Provided entries »
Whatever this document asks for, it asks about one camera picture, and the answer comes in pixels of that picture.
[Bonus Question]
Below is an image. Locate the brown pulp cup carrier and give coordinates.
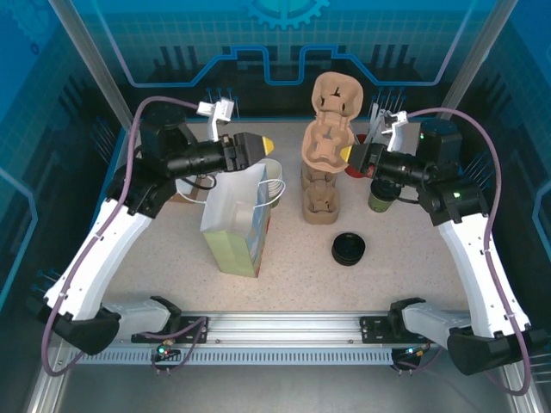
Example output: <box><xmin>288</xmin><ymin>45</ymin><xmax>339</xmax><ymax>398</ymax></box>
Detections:
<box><xmin>300</xmin><ymin>71</ymin><xmax>365</xmax><ymax>174</ymax></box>

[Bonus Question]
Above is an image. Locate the stack of white napkins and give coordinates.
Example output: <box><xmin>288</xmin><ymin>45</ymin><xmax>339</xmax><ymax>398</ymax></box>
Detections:
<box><xmin>174</xmin><ymin>176</ymin><xmax>203</xmax><ymax>197</ymax></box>

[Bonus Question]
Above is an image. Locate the green paper coffee cup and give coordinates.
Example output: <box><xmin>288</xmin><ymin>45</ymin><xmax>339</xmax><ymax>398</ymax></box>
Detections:
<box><xmin>368</xmin><ymin>180</ymin><xmax>402</xmax><ymax>214</ymax></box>

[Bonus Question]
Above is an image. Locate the white and green paper bag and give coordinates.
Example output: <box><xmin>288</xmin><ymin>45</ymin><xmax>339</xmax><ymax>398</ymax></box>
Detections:
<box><xmin>175</xmin><ymin>162</ymin><xmax>288</xmax><ymax>279</ymax></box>

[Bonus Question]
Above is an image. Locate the red straw holder cup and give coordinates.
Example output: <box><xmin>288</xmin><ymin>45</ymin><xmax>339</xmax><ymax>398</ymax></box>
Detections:
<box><xmin>344</xmin><ymin>133</ymin><xmax>376</xmax><ymax>179</ymax></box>

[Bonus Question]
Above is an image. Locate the stack of pulp cup carriers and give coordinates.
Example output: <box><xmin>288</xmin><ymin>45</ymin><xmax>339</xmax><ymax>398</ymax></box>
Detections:
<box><xmin>300</xmin><ymin>165</ymin><xmax>341</xmax><ymax>225</ymax></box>

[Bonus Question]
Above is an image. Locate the stack of black cup lids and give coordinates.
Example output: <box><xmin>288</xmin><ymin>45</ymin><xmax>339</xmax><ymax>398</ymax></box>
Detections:
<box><xmin>330</xmin><ymin>231</ymin><xmax>367</xmax><ymax>267</ymax></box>

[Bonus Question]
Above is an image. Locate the left small LED connector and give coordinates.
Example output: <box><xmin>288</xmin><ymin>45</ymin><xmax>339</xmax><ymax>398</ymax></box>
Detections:
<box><xmin>157</xmin><ymin>339</ymin><xmax>182</xmax><ymax>359</ymax></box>

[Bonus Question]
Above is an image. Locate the grey metal front panel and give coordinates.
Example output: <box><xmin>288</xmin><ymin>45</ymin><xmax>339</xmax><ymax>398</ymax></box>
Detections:
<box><xmin>25</xmin><ymin>335</ymin><xmax>543</xmax><ymax>413</ymax></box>

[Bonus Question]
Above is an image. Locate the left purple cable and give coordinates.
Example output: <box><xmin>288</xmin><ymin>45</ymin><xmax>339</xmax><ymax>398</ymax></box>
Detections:
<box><xmin>41</xmin><ymin>96</ymin><xmax>210</xmax><ymax>379</ymax></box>

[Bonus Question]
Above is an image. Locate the purple cable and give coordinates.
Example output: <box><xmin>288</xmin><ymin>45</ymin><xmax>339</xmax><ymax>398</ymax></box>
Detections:
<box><xmin>41</xmin><ymin>96</ymin><xmax>210</xmax><ymax>379</ymax></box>
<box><xmin>389</xmin><ymin>107</ymin><xmax>533</xmax><ymax>397</ymax></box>

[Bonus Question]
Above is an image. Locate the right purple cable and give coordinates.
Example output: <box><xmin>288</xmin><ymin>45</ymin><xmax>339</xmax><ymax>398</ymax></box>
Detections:
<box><xmin>389</xmin><ymin>107</ymin><xmax>533</xmax><ymax>397</ymax></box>

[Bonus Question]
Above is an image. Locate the left aluminium frame post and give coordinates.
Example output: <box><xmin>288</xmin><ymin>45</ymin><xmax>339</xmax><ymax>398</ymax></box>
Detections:
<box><xmin>47</xmin><ymin>0</ymin><xmax>139</xmax><ymax>133</ymax></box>

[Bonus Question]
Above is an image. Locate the aluminium frame post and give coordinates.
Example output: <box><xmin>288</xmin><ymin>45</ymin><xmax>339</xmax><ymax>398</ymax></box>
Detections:
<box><xmin>432</xmin><ymin>0</ymin><xmax>520</xmax><ymax>133</ymax></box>
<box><xmin>47</xmin><ymin>0</ymin><xmax>139</xmax><ymax>133</ymax></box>

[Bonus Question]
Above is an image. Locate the right aluminium frame post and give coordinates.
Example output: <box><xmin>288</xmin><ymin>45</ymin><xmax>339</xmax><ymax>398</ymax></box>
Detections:
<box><xmin>432</xmin><ymin>0</ymin><xmax>520</xmax><ymax>133</ymax></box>

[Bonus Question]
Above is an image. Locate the right black mount plate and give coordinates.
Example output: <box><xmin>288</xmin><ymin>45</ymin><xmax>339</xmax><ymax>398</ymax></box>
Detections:
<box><xmin>359</xmin><ymin>315</ymin><xmax>440</xmax><ymax>344</ymax></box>

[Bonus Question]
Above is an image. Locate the black mount plate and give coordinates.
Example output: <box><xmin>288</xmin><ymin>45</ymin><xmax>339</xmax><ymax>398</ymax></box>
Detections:
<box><xmin>359</xmin><ymin>315</ymin><xmax>440</xmax><ymax>344</ymax></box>
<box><xmin>131</xmin><ymin>315</ymin><xmax>211</xmax><ymax>345</ymax></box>

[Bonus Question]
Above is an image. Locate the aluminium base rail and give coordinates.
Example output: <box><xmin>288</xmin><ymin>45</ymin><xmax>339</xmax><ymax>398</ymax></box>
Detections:
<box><xmin>58</xmin><ymin>310</ymin><xmax>513</xmax><ymax>345</ymax></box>

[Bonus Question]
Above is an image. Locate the left black mount plate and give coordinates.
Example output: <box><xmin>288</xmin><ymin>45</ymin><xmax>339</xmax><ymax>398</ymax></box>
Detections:
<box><xmin>131</xmin><ymin>315</ymin><xmax>211</xmax><ymax>345</ymax></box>

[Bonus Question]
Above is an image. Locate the slotted grey cable duct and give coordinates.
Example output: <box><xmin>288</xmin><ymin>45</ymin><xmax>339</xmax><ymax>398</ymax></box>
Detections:
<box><xmin>68</xmin><ymin>348</ymin><xmax>395</xmax><ymax>367</ymax></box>

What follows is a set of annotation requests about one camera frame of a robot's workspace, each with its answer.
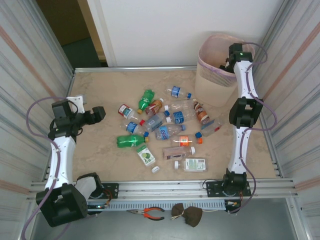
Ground red label red cap bottle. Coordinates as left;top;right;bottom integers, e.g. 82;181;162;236
117;103;147;126

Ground green bottle yellow cap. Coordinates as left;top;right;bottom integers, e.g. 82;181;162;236
136;88;156;115
116;134;150;148

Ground brown coffee drink bottle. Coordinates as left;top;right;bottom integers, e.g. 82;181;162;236
191;98;211;126

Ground large clear unlabelled bottle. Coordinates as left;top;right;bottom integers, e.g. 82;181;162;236
163;99;198;118

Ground clear square blue cap bottle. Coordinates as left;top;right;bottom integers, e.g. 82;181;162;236
195;117;225;138

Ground blue label white cap bottle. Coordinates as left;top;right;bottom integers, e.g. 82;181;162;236
166;109;198;125

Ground green lime label square bottle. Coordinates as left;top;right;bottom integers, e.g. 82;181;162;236
136;144;161;174

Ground red orange tea bottle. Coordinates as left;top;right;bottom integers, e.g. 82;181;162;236
145;98;165;116

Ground orange label orange cap bottle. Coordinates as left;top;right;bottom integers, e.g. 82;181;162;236
170;134;204;148

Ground light blue label water bottle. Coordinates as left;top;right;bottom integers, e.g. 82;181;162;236
154;124;188;141

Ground brown juice white cap bottle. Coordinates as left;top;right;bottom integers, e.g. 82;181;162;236
161;146;196;160

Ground green white label bottle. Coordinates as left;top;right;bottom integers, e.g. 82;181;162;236
174;156;209;173

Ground small circuit board green light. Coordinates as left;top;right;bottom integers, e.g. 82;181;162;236
86;203;110;210

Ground grey metal shelf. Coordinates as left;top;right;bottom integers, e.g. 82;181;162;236
18;198;310;240

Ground brown cloth bag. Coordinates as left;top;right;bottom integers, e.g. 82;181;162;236
171;202;204;228

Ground corrugated metal enclosure panel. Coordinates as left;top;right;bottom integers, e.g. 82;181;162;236
253;0;320;240
0;0;76;240

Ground aluminium table edge frame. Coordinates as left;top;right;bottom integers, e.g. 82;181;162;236
41;65;285;182

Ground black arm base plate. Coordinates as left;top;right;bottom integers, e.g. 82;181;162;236
99;182;120;200
206;179;252;198

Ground white door frame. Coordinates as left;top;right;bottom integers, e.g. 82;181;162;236
76;0;118;68

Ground grey slotted cable duct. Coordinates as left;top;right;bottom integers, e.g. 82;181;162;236
34;201;227;213

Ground wide aluminium extrusion rail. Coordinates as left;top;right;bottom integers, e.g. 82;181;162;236
26;177;300;203

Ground orange handled pliers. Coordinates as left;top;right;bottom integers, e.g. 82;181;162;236
126;206;166;221

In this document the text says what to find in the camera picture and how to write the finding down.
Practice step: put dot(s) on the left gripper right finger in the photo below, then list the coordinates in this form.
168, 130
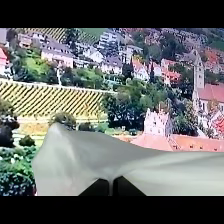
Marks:
124, 187

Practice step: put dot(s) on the white shirt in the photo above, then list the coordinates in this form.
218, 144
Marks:
83, 160

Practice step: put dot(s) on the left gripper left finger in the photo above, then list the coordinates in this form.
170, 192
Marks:
100, 189

What you will do »
Print, without alteration, only the lines above between the one holding "Above is an image. Locate the white" and the one holding "Above is an image. Locate the purple", inclusive.

Written response »
Above is an image. Locate the white and green paper bag and give coordinates.
Example output: <box><xmin>288</xmin><ymin>45</ymin><xmax>339</xmax><ymax>398</ymax></box>
Detections:
<box><xmin>175</xmin><ymin>162</ymin><xmax>288</xmax><ymax>279</ymax></box>

[Bonus Question]
Above is an image. Locate the red straw holder cup and give coordinates.
Example output: <box><xmin>288</xmin><ymin>45</ymin><xmax>339</xmax><ymax>398</ymax></box>
Detections:
<box><xmin>344</xmin><ymin>133</ymin><xmax>376</xmax><ymax>179</ymax></box>

[Bonus Question]
Above is an image. Locate the stack of pulp cup carriers and give coordinates.
Example output: <box><xmin>288</xmin><ymin>45</ymin><xmax>339</xmax><ymax>398</ymax></box>
Detections:
<box><xmin>300</xmin><ymin>165</ymin><xmax>341</xmax><ymax>225</ymax></box>

[Bonus Question]
Above is an image. Locate the stack of black cup lids and give coordinates.
Example output: <box><xmin>288</xmin><ymin>45</ymin><xmax>339</xmax><ymax>398</ymax></box>
Detections:
<box><xmin>330</xmin><ymin>231</ymin><xmax>367</xmax><ymax>267</ymax></box>

[Bonus Question]
Above is an image. Locate the left small LED connector and give coordinates.
Example output: <box><xmin>288</xmin><ymin>45</ymin><xmax>339</xmax><ymax>398</ymax></box>
Detections:
<box><xmin>157</xmin><ymin>339</ymin><xmax>182</xmax><ymax>359</ymax></box>

[Bonus Question]
Above is an image. Locate the grey metal front panel and give coordinates.
Example output: <box><xmin>288</xmin><ymin>45</ymin><xmax>339</xmax><ymax>398</ymax></box>
Detections:
<box><xmin>25</xmin><ymin>335</ymin><xmax>543</xmax><ymax>413</ymax></box>

[Bonus Question]
Above is an image. Locate the left purple cable and give coordinates.
Example output: <box><xmin>288</xmin><ymin>45</ymin><xmax>339</xmax><ymax>398</ymax></box>
Detections:
<box><xmin>41</xmin><ymin>96</ymin><xmax>210</xmax><ymax>379</ymax></box>

[Bonus Question]
Above is an image. Locate the purple cable and give coordinates.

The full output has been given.